Петр Никифорович тем временем, словно терпеливый ослик, на тележке возил навоз с фермы, расположившейся в двух километрах и при соответствующем ветре одаривавшей поселок классическими деревенскими ароматами. Катя обычно перебирала и замачивала семена для посадки, а Дашка стерегла Маугли, чтобы тот не бегал в грядки. Когда же, сидя на веранде, они обедали, Зинаида Ивановна любила настоять:

– Ну-ка, Олег, съешь вот эту редисочку! А теперь вот эту. Чувствуешь разницу?

– Вроде – да… – подтверждал Башмаков, ничего на самом деле не чувствуя.

– Еще бы! Эта – на коровьем навозе, а та – на курином помете…

С середины лета начинали варить варенье – сначала клубничное и малиновое, а позже, когда сад разросся, – вишневое, сливовое, крыжовенное, яблочное, мариновали грибы, солили огурцы, закатывали в банки помидоры и патиссоны, готовили специальную домашнюю кабачковую икру.

– Зима все съест! – говаривала теща.

Заезжал попариться между загранкомандировками и Нашумевший Поэт. Охлестываясь березовым веничком с крапивцей, он очень ругал советскую власть и жаловался на цензуру, которая заставила его убрать из новой книги посвящение «Николаю Гумилеву» и поставить унизительное «Н.Г.». Еще он как-то доверительно сообщил, что недавно читал стихи на даче Черненко – и тот очень плох.

Эту же информацию выслушал по «голосам» Джедай. Он, как ветхозаветный пророк, бродил по лабораториям и бубнил про скорый конец власти маразматиков. Ему сочувствовали: ученый совет задробил тему каракозинской диссертации. Вот оно, может, и к лучшему – писать Джедаю все равно было некогда: Рыцарь зарабатывал Принцессе на королевскую жизнь.

Во время отпуска, по иронии судьбы, он шабашил в том же самом поселке, поблизости от дачи Петра Никифоровича. Иногда Каракозин заходил на чаек и с осуждением разглядывал строение – особенно ему не нравилось, как положен шифер. Впрочем, Башмаков еще ни разу не встречал шабашника, который бы похвалил работу другого.
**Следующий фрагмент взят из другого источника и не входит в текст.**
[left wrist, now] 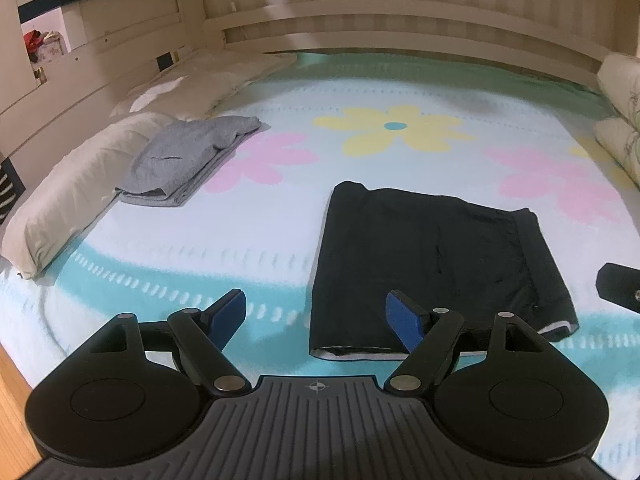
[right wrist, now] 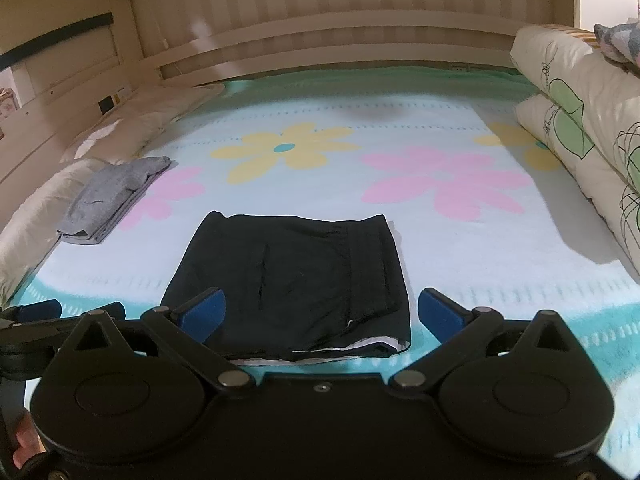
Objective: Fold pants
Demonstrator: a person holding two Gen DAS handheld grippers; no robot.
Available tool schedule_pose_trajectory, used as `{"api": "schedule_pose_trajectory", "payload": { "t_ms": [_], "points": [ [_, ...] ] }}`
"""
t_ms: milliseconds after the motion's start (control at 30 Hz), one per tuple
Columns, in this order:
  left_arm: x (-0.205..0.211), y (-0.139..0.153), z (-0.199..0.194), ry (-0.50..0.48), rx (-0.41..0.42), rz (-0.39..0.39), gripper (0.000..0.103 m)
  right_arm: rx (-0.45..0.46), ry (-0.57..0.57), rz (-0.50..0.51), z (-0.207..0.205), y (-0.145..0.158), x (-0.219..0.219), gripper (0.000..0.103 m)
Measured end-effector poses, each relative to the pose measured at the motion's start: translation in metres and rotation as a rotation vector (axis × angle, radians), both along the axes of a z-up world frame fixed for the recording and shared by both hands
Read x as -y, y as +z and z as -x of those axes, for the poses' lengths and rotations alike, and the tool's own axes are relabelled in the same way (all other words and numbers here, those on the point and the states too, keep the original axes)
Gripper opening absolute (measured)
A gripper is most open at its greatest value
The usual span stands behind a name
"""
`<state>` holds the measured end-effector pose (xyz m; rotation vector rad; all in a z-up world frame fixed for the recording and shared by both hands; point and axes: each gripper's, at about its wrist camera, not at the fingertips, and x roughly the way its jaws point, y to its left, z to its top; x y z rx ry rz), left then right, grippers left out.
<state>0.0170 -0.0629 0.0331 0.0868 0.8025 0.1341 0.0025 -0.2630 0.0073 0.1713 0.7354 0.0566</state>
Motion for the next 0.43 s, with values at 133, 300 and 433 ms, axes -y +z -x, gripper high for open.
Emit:
{"api": "schedule_pose_trajectory", "payload": {
  "t_ms": [133,300,433],
  "points": [
    [-0.0006,-0.0004,-0.0001,0.002,0.001,-0.002,0.076,-0.004,0.002,0.003,-0.0006,0.0003,-0.0018,0.102],
    [-0.0014,-0.0008,0.0008,-0.002,0.001,0.001,0.076,-0.005,0.005,0.005,-0.0009,-0.0005,-0.0035,0.102],
    [-0.0017,-0.001,0.0013,-0.007,0.005,0.004,0.076,-0.007,0.008,0.005,-0.0014,-0.0013,-0.0043,0.102]
  ]
}}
Несмотря на приличные заработки, Джедай попрежнему являлся на работу в своем добела уже вытершемся джинсовом костюме. Зато если кто-нибудь из лабораторных дам приносил какую-нибудь купленную по знакомству или привезенную из-за бугра тряпицу, Рыцарь бросался на нее, как коршун, прикидывал размер и тут же звонил Принцессе, расписывал достоинства обновки, убеждая, что нужно купить непременно. Многоопытные лабораторные дамы только качали головами.
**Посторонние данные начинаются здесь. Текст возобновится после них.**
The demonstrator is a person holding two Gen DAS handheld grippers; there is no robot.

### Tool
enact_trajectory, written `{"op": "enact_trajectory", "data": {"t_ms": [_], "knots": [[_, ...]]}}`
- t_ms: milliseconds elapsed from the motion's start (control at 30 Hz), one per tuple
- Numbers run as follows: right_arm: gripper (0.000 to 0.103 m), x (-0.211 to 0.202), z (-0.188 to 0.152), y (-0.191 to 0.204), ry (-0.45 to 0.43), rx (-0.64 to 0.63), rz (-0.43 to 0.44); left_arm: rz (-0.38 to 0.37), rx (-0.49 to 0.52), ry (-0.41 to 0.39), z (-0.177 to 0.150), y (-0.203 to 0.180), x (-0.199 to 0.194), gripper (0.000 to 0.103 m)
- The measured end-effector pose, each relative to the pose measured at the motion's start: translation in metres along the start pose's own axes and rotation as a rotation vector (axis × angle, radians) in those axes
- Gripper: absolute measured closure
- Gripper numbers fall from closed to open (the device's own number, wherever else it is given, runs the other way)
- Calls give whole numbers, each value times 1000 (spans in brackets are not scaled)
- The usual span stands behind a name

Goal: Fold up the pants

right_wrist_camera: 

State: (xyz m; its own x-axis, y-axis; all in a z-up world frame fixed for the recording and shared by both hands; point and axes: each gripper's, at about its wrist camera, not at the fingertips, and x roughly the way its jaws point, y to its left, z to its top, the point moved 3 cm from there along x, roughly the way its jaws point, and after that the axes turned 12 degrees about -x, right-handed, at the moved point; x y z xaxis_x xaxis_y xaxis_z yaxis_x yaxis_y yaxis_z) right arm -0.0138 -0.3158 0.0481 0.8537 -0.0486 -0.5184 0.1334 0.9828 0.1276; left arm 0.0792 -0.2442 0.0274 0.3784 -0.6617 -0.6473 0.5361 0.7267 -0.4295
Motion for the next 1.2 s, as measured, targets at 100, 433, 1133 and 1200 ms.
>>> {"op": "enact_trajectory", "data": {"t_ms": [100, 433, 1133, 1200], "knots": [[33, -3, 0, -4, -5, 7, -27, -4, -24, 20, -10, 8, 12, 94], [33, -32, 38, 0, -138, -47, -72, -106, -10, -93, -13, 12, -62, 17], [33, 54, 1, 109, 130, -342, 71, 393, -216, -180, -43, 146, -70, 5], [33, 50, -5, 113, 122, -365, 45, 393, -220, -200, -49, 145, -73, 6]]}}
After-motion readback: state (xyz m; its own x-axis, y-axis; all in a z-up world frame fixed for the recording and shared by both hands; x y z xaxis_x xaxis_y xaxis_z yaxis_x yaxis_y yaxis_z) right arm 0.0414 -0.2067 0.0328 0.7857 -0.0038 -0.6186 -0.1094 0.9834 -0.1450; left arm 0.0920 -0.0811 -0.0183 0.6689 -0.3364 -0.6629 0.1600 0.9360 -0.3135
Связь Башмакова с Ниной Андреевной продолжалась, и хотя речь о совместной жизни больше не заходила, тем не менее этот вопрос всегда читался в ее печальных глазах. Когда, после любви, она склонялась над недвижным Башмаковым, никчемным, как отработавший ракетный ускоритель, и спрашивала: «Тебе хорошо?» – в вопросе всегда содержался намек и на то, что, когда они будут совсем вместе, станет еще лучше.
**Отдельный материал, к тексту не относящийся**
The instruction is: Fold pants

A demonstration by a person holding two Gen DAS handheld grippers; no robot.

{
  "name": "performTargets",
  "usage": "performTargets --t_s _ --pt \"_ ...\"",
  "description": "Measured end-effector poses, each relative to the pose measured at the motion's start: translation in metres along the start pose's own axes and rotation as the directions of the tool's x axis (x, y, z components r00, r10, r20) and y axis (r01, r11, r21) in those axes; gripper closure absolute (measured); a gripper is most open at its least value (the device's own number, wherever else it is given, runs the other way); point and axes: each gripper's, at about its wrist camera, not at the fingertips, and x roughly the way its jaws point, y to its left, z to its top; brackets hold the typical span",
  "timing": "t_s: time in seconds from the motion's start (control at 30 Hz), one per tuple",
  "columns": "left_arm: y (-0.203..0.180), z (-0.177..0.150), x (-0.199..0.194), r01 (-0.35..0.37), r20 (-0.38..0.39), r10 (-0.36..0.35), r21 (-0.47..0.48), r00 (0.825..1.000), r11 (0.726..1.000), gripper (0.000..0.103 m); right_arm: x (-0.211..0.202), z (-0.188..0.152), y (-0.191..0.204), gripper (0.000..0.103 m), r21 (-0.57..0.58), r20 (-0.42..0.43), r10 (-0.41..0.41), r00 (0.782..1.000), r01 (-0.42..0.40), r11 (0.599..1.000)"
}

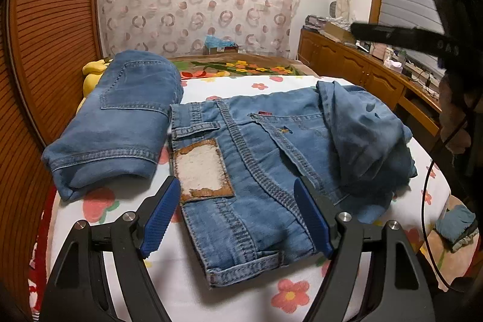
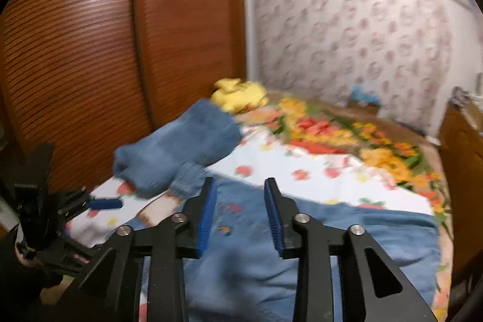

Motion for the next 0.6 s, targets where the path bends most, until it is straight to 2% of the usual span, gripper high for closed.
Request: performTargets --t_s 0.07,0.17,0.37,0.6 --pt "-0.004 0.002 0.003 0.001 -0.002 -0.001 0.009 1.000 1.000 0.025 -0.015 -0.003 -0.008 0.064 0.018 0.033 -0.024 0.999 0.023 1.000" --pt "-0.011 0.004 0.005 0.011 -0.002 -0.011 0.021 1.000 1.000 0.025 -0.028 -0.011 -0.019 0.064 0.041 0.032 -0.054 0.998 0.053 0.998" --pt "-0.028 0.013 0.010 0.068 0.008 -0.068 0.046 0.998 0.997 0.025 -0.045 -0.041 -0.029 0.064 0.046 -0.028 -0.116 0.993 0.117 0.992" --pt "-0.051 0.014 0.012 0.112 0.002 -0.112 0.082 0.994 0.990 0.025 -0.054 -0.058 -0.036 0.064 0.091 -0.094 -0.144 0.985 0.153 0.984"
Однажды она принесла толстую папку с первой частью романа, который писал ее супруг, и попросила Олега Трудовича показать рукопись Нашумевшему Поэту (об этом знакомстве Башмаков имел неосторожность ей рассказать). Сначала он решил сам ознакомиться с произведением – и чтение напоминало рытье бесконечной канавы, когда, чтобы как-то развеяться, приходится намечать себе вехи: вон до того куста, до той кочки и так далее – до горизонта. Сочинение представляло собой внутренний монолог патриарха Ноя, строящего свой ковчег на Красной площади, а также его философские диалоги с солдатами из почетного караула, оберегающего Мавзолей Ленина. Башмаков ничего не понял, но приписал это своей неискушенности в вопросах изящной словесности. Однако и приговор Нашумевшего Поэта оказался суровым: графомания в особо крупных размерах. Башмаков честно сообщил Нине Андреевне, ссылаясь на мнение специалистов, что роман замечательный, но время его еще не пришло и придет не скоро. Услыхав это, Каракозин, которому Олег Трудович тоже тайком дал роман на пару деньков, назвал его Олегом Трусовичем.